Dopamine is not the “pleasure chemical”. It’s a neurotransmitter that does a lot of things, including helping motivate you to learn and achieve particular goals.

It is wrong to use dopamine in place of “addiction” or “habit-forming” but everyone does it anyway. Why? It lends your argument a pinch of authority and style. It also sounds softer than “addiction”, even though that is precisely what most people mean but cannot bring themselves to say. For many, addiction is too harsh a word to use outside of drugs and maybe gambling. It’s a more comforting elision to say you just need the “dopamine”.

The omerta is perpetuated by the continued refusal of the tech and games industry to even acknowledge the existence of addiction within their spheres, let alone the fact their own designers will lecture at conferences about how to design compulsion loops and optimise retention and maximise engagement on devices that people keep by their sides 24/7. Gamers will tell each other they’re addicted, that they’re playing a game too much to the detriment of the rest of their lives, but they’d rather identify with the games industry rather than anyone who criticises it out of a childish belief that their hobby needs defending, as if it’s still the 1970s. None of this is helped by the news media, which doesn’t take games seriously.

One of the most important works about high-tech addiction is Natascha Dow Schüll’s Addiction by Design. Published in 2012, it describes how slot machines have been deliberately designed to create addicts in the service of money.

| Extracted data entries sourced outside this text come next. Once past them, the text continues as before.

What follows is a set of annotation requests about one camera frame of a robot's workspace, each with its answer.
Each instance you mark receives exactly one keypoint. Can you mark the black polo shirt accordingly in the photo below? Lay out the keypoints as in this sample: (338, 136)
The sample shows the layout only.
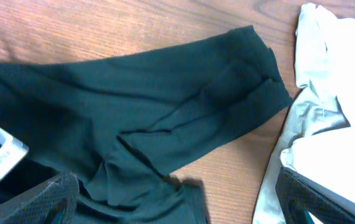
(123, 124)

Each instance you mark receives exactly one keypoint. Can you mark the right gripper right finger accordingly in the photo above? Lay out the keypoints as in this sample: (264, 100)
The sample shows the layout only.
(300, 198)

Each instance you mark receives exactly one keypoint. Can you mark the white shirt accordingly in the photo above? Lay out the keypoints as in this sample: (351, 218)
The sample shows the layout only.
(325, 59)

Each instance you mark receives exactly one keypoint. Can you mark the khaki shorts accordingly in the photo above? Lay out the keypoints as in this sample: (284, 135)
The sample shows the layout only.
(276, 174)

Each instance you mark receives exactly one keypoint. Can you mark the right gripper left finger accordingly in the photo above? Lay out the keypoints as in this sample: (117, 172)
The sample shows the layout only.
(52, 201)

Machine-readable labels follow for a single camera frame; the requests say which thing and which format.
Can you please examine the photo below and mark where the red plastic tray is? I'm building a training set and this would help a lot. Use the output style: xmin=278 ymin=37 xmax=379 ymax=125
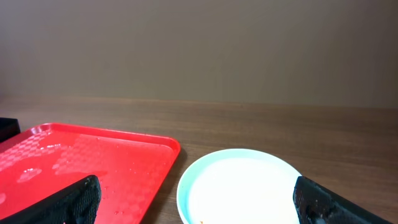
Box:
xmin=1 ymin=123 xmax=180 ymax=223

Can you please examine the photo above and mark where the black water tray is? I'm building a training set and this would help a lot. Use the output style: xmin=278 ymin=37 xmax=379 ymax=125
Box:
xmin=0 ymin=118 xmax=21 ymax=142

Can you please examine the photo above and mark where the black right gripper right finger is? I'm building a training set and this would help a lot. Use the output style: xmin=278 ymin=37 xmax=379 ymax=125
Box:
xmin=293 ymin=176 xmax=391 ymax=224

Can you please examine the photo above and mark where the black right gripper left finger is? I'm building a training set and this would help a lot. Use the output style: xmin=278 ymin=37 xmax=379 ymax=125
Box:
xmin=1 ymin=175 xmax=101 ymax=224

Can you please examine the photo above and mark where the white plate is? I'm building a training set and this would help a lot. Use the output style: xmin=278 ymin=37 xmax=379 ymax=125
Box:
xmin=177 ymin=149 xmax=300 ymax=224

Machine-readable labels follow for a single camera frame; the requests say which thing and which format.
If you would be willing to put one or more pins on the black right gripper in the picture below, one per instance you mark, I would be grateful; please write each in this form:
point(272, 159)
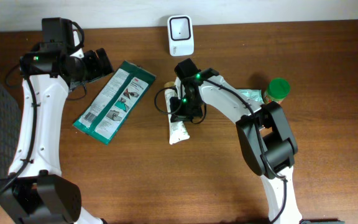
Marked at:
point(185, 112)

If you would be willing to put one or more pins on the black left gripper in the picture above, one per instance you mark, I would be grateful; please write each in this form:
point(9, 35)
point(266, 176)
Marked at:
point(97, 70)

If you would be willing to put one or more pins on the white tube with gold cap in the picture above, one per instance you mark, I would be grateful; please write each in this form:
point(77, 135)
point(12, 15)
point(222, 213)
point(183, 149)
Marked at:
point(178, 131)

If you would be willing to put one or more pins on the dark green wipes pack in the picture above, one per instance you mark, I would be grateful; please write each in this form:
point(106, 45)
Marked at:
point(109, 110)

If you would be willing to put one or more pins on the mint green wipes packet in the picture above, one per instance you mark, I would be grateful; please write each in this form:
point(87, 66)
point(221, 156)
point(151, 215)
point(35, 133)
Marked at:
point(255, 95)

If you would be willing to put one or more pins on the green lidded jar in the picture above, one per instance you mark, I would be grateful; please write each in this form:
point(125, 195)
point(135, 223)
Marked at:
point(277, 90)

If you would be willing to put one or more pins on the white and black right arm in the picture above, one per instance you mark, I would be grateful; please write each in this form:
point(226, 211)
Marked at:
point(267, 143)

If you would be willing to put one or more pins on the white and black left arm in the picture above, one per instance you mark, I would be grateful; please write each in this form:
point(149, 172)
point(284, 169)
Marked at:
point(34, 190)

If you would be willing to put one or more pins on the white barcode scanner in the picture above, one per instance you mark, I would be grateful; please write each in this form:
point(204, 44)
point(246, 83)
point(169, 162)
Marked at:
point(180, 35)

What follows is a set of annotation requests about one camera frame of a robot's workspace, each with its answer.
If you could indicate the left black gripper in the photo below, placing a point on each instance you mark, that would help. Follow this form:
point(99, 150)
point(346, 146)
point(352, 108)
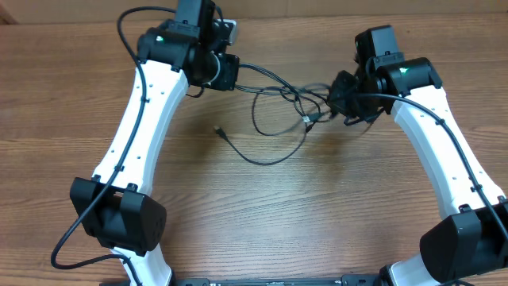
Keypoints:
point(224, 80)

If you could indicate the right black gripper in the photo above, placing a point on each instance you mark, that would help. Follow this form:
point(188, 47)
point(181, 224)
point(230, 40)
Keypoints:
point(340, 105)

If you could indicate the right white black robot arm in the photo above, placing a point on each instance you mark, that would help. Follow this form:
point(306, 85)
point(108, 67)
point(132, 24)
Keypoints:
point(471, 238)

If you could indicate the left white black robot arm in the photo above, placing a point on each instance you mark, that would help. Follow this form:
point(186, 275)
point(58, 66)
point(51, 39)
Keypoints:
point(115, 205)

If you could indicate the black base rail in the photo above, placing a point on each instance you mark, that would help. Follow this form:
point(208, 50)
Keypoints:
point(274, 282)

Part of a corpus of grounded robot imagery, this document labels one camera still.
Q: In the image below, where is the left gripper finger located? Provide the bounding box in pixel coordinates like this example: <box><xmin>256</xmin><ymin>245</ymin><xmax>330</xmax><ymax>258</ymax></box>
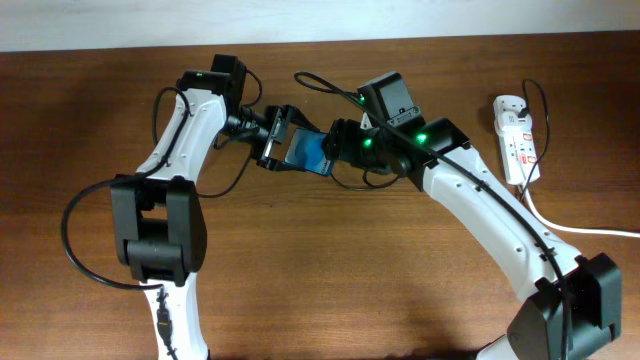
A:
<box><xmin>284</xmin><ymin>105</ymin><xmax>320</xmax><ymax>132</ymax></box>
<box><xmin>259</xmin><ymin>157</ymin><xmax>305</xmax><ymax>172</ymax></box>

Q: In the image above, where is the blue Samsung Galaxy smartphone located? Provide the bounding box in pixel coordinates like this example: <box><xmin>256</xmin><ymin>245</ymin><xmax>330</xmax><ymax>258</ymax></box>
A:
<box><xmin>284</xmin><ymin>128</ymin><xmax>334</xmax><ymax>177</ymax></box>

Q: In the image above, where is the black USB charging cable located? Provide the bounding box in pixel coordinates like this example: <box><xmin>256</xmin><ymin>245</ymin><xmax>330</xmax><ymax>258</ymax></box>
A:
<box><xmin>329</xmin><ymin>78</ymin><xmax>551</xmax><ymax>204</ymax></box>

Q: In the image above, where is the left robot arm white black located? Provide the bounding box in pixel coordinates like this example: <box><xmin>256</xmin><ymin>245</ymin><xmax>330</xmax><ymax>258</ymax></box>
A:
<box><xmin>110</xmin><ymin>54</ymin><xmax>315</xmax><ymax>359</ymax></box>

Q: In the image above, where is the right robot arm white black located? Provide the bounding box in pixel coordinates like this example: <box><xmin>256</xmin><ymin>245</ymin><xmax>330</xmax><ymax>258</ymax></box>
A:
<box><xmin>325</xmin><ymin>72</ymin><xmax>622</xmax><ymax>359</ymax></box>

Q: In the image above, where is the white USB charger plug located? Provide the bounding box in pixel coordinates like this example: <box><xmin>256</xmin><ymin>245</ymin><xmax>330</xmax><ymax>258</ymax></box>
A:
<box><xmin>494</xmin><ymin>111</ymin><xmax>532</xmax><ymax>137</ymax></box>

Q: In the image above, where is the white power strip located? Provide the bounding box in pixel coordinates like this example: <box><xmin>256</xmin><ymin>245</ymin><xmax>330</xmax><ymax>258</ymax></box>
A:
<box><xmin>493</xmin><ymin>95</ymin><xmax>540</xmax><ymax>186</ymax></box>

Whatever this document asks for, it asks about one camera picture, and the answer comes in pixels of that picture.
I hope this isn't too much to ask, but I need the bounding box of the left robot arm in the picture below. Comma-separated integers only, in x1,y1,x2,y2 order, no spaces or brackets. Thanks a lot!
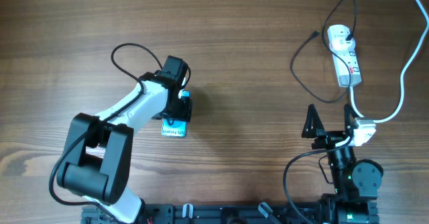
53,56,192,223

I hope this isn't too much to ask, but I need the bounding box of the white power strip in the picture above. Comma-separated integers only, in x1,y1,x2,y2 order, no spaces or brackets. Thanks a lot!
327,25,362,88

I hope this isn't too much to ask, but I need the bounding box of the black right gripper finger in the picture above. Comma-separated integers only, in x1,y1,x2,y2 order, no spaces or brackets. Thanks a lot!
301,104,325,138
343,104,358,129

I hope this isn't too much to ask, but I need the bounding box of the black left camera cable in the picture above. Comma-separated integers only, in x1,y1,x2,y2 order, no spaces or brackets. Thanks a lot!
48,42,192,207

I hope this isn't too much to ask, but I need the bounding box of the black USB charging cable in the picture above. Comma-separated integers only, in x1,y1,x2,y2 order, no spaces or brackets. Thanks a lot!
290,0,358,104

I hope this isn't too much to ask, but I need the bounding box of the black camera cable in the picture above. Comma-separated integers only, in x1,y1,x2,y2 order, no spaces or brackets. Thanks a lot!
283,136,353,224
48,42,192,207

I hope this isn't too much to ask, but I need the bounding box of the white USB charger plug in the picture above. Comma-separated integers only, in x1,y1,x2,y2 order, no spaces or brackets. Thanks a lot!
329,37,355,53

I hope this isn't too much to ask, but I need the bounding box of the blue Galaxy smartphone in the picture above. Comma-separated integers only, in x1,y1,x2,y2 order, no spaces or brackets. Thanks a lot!
162,90,190,137

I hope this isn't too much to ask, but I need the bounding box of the white power strip cord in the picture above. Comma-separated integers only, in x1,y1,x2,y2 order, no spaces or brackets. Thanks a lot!
349,0,429,124

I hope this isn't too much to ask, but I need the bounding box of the black right camera cable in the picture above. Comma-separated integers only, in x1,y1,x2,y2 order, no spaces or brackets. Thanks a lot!
283,136,353,224

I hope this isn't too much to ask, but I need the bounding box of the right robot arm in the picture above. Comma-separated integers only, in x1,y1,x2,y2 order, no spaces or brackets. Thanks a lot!
299,104,383,224

There are zero mentions of “dopamine” in the book, and that’s not because we didn’t know what dopamine did in 2012. It’s because the word “dopamine” is not required to understand or describe addiction, certainly not when it comes to slot machine design. My own book critiquing gamification, You’ve Been Played (2022), also doesn’t use “dopamine” – but it does use “addiction”.

Pretending that “it’s only addiction if it’s lower class, otherwise it’s just sparkling dopamine,” doesn’t help anyone.